L’anagnorisis ne se produira que lorsque Henry surprendra la conversation de ses supérieurs,
le renvoyant lui et ses compagnons à leur insignifiance et à leur néant. C’est alors qu’il
touchera à une forme de vérité supérieure, le nada cher à Hemingway. Quant aux
interprétations qui font du récit une allégorie chrétienne ou un mythe dont le “héros” décrit
le parcours typique, Y. Carlet en montre les limites : l’évocation de la “Passion” s’apparente
davantage à un sacrifice barbare qu’à une “cérémonie solennelle” ouvrant sur la rédemption,
même si “elle n’obère pas la capacité de l’homme à chercher la transcendance”, et le récit
d’initiation marqué par des rites de passage n’ouvre pas sur une conception humaniste
régentée par une quelconque morale. La vision essentiellement paradoxale de Crane défie
toute réduction simpliste : les tensions inhérentes à l’œuvre débouchent sur une forme
d’autodestruction et de religion de la mort, prélude à une renaissance pour le moins
ambiguë, l’héroisme final de Henry s’accomplissant sur fond de néant. Le choix que fait
Crane d’une focalisation très étroite est une des clés de l’œuvre : la guerre apparaît filtrée
par une conscience individuelle, par les seuls perceptions et affects de ce centre de
conscience. L’analyse que propose Y. Carlet de l’art de Crane remet en perspective le cliché
“impressionniste” qui lui est généralement attaché, en insistant sur deux nouveautés :
l’utilisation de techniques proto-cinématographiques, d’une part, et l’imbrication, et non la
disjonction, de la perception et des états de conscience. C’est ainsi que les couleurs, topos
critique par excellence du roman, sont davantage associées à des états de conscience
paroxystiques qu’à des phénomènes atmosphériques, et qu’elles s’apparentent ainsi à une
forme d’hallucination plus proche de l’expressionnisme, voire de l’expressionnisme abstrait,
que de l’impressionnisme per se. Et c’est en fin de compte l’instabilité de cet étrange récit
qui engendre la fascination —que l’on retrouve dans la plus célèbre des dernières nouvelles
de l’auteur, “The Open Boat”, qu’Y. Carlet examine en parallèle avec les poèmes de Crane
dans sa conclusion : récit d’un naufrage en forme d’épure, dont le regard collectif traduit une
forme d’abstraction poétique, la nouvelle navigue entre fidélité au réalisme et subjectivité
des impressions, annonçant les meilleurs textes de celui qui devait compter parmi ses plus
grands héritiers et qui verrait le jour alors que Crane se mourait exténué, Hemingway.

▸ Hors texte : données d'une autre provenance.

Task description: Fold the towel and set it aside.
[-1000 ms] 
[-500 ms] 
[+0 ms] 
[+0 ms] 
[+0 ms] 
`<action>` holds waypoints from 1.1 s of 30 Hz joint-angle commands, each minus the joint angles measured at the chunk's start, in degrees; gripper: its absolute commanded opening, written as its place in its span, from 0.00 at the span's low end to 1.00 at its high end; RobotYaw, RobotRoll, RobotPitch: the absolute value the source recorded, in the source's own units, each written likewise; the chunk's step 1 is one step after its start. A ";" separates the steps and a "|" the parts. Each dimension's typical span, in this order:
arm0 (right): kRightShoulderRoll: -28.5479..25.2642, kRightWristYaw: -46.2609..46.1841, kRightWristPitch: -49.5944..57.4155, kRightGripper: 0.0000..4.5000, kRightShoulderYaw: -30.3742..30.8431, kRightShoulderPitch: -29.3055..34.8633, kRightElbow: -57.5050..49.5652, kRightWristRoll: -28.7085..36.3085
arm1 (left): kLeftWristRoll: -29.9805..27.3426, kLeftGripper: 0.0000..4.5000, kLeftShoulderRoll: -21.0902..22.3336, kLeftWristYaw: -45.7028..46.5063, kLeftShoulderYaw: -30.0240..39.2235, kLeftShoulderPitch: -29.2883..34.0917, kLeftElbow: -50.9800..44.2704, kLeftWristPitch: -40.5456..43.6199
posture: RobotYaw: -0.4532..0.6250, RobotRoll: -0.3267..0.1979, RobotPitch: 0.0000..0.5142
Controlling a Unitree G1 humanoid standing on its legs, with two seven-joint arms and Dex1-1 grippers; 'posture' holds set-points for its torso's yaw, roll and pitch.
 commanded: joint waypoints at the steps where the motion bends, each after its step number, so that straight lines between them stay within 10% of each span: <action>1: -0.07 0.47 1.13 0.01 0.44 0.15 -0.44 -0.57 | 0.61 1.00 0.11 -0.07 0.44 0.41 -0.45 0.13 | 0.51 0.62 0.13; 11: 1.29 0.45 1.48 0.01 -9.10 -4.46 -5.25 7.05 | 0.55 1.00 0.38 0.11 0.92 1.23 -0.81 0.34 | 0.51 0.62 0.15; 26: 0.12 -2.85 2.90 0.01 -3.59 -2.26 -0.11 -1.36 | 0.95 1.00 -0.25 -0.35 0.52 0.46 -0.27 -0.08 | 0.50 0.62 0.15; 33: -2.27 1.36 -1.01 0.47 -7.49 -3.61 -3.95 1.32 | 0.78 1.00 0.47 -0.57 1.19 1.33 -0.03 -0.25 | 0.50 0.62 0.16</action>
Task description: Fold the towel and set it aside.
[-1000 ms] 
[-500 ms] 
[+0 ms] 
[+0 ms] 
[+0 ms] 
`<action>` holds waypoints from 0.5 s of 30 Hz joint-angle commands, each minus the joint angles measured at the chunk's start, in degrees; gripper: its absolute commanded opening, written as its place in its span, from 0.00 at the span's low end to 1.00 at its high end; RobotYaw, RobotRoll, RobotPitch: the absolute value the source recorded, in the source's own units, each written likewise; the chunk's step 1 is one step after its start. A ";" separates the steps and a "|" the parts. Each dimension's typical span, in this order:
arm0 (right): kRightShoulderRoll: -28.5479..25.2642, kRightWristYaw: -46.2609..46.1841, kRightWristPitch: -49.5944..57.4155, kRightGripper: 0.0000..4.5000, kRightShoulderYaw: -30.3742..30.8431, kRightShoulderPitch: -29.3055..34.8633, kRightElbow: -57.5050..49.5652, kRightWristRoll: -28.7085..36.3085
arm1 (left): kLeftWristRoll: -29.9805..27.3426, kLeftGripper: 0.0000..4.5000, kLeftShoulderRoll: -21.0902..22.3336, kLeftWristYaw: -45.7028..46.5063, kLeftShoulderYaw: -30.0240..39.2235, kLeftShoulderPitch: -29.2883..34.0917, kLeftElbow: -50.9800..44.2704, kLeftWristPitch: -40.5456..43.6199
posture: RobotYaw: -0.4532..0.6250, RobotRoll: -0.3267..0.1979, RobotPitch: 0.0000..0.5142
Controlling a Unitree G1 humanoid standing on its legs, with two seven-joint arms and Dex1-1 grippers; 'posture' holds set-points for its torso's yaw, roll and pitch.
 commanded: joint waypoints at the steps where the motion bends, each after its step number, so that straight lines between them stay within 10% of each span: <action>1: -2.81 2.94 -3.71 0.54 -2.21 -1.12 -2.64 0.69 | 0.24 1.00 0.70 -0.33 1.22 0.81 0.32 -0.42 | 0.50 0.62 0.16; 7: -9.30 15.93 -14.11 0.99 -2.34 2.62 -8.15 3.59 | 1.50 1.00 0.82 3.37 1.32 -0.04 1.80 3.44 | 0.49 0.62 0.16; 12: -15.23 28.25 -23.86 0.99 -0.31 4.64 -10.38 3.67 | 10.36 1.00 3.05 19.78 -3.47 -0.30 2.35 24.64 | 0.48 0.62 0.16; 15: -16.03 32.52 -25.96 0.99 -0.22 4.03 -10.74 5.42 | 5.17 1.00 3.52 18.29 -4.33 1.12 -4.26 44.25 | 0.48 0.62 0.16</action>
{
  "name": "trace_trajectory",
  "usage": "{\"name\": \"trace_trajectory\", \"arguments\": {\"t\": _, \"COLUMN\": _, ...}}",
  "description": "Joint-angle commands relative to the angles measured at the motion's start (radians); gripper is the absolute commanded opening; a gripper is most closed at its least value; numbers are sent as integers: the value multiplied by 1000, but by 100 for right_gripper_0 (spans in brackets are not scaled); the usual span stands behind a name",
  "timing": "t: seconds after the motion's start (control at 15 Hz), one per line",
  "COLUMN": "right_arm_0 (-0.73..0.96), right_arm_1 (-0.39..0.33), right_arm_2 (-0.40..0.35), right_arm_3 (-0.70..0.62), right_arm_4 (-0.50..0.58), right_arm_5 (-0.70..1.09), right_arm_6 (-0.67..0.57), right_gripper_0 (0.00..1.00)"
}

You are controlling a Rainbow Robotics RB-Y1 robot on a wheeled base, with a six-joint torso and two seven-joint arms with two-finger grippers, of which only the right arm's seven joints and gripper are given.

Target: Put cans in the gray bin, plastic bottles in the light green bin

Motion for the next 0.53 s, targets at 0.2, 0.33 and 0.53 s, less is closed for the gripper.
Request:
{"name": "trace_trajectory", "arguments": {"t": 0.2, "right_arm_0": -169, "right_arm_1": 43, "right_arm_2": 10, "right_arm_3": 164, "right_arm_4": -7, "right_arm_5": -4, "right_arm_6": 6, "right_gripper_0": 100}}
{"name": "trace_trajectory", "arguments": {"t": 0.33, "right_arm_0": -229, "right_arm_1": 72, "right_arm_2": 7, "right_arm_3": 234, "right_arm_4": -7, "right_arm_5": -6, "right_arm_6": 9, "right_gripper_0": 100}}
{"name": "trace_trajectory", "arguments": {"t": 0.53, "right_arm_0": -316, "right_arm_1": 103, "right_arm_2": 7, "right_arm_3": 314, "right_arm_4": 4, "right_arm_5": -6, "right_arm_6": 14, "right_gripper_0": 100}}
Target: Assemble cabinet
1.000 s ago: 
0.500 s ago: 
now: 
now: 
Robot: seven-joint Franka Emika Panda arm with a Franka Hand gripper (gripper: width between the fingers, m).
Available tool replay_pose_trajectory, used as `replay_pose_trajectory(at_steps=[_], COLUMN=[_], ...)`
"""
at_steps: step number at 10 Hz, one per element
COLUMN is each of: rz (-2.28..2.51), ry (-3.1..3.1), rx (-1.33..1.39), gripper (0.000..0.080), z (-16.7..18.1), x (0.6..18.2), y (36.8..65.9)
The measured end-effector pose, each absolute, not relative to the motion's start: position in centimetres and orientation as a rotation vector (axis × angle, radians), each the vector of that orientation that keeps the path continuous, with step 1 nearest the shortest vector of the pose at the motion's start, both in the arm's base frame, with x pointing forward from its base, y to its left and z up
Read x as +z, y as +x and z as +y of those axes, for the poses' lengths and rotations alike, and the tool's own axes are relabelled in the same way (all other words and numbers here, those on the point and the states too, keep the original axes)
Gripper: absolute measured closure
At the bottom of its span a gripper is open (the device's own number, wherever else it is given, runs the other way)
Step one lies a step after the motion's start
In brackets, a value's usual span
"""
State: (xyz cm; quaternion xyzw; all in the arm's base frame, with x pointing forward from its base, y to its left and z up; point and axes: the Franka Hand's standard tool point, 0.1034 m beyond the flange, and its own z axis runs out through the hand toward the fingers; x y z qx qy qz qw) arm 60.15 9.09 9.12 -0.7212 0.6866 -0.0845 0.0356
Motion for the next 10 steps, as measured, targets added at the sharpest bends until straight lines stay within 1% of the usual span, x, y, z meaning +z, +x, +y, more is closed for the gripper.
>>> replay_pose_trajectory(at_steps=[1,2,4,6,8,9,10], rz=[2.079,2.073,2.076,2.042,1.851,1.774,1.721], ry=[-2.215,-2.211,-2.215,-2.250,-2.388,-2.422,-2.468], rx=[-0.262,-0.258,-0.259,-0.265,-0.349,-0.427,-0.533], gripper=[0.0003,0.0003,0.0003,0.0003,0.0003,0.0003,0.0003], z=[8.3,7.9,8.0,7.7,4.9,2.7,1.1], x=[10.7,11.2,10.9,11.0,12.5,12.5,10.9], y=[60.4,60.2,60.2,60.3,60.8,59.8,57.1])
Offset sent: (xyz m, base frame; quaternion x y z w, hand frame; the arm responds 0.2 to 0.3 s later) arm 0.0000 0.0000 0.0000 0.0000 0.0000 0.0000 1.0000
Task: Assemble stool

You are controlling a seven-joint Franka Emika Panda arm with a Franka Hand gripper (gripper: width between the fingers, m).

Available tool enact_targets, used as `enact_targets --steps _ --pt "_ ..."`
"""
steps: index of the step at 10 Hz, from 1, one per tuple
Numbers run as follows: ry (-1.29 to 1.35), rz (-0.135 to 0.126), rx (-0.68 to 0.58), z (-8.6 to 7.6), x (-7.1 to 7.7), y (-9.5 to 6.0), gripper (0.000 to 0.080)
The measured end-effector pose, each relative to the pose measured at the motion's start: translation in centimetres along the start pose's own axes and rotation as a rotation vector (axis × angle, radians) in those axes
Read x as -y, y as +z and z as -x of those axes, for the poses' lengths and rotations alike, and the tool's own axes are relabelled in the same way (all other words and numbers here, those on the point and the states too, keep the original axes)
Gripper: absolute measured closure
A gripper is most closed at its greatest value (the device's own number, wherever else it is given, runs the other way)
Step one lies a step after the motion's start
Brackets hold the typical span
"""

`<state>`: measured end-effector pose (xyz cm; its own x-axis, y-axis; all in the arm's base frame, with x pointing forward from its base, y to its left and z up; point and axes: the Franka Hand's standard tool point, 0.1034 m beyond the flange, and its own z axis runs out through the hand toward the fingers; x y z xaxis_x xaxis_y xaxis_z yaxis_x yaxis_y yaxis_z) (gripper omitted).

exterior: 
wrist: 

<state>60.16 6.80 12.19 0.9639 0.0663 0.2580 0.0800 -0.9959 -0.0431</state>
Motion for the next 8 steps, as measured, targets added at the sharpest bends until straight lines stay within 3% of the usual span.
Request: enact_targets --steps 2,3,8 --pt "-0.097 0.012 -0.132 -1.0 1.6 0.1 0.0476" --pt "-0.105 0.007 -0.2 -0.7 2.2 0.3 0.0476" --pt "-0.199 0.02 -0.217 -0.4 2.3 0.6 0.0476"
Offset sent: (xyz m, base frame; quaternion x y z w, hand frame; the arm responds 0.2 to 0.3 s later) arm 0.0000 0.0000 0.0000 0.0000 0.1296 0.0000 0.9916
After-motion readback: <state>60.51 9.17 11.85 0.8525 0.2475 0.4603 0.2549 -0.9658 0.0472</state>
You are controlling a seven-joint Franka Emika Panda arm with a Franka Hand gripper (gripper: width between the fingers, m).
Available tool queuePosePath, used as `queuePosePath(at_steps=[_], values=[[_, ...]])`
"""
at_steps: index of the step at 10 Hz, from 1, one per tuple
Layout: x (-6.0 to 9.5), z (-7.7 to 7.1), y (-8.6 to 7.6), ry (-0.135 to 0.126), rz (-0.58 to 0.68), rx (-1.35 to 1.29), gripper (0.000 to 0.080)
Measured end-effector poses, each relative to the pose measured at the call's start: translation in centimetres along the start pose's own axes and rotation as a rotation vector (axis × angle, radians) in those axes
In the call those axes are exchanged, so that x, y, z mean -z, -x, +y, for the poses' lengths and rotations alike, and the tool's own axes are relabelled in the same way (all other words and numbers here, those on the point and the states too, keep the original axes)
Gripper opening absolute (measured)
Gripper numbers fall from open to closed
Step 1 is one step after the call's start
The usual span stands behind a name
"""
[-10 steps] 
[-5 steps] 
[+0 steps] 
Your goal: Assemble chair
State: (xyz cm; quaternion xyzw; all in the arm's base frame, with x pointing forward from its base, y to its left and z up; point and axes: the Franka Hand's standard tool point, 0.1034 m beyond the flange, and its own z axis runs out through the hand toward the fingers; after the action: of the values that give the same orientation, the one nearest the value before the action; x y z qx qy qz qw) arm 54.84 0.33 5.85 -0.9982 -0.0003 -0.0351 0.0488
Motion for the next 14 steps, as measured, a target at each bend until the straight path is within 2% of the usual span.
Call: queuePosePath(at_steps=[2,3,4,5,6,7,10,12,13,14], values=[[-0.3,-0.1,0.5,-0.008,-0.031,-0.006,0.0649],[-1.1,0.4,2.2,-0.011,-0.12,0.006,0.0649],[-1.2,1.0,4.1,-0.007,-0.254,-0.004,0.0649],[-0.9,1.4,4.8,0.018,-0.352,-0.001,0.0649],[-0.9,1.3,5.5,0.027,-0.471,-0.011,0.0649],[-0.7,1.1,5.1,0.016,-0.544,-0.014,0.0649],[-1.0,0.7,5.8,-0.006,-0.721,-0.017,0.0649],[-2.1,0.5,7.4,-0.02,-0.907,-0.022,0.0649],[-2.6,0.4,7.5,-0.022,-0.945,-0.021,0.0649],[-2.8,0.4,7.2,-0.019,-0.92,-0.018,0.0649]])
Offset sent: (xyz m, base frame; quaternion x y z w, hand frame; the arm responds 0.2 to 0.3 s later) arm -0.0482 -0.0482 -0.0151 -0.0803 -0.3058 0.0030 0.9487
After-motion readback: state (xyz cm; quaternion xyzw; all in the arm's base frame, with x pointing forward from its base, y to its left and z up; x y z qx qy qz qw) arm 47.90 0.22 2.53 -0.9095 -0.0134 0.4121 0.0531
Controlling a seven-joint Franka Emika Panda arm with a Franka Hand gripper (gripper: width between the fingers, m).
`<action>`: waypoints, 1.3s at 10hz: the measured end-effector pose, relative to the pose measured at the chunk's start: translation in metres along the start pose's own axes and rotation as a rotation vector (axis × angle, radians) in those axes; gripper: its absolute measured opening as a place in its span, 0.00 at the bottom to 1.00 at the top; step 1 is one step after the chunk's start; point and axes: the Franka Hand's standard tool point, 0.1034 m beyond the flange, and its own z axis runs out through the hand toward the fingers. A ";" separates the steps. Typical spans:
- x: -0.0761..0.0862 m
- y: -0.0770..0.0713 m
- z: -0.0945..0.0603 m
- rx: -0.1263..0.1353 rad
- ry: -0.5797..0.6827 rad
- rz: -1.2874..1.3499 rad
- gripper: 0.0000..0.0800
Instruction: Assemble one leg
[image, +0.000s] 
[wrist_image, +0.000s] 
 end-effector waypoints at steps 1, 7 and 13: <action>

Fidèle à l’esprit de la collection dirigée par Marc Chénetier —dont on ne peut que
déplorer la cessation prématurée—, la monographie d’Y. Carlet permet à la fois de découvrir
les textes moins connus de Crane et d’en redécouvrir les textes phares. Sans négliger
l’écriture dans ses couleurs, ses stridences et ses ruptures, l’ouvrage dégage les lignes de
force et les polarités d’une œuvre hétéroclite et profondément originale. Les divergences
critiques y sont utilement rappelées et mises en perspective, et les étiquettes courantes
habilement réévaluées, dans une interprétation personnelle argumentée et convaincante. En
bref, une analyse pénétrante, toujours limpide et libre de tout jargon, enrichie d’emprunts à
la critique cinématographique, qui restitue à l’œuvre de Crane toute sa troublante modernité.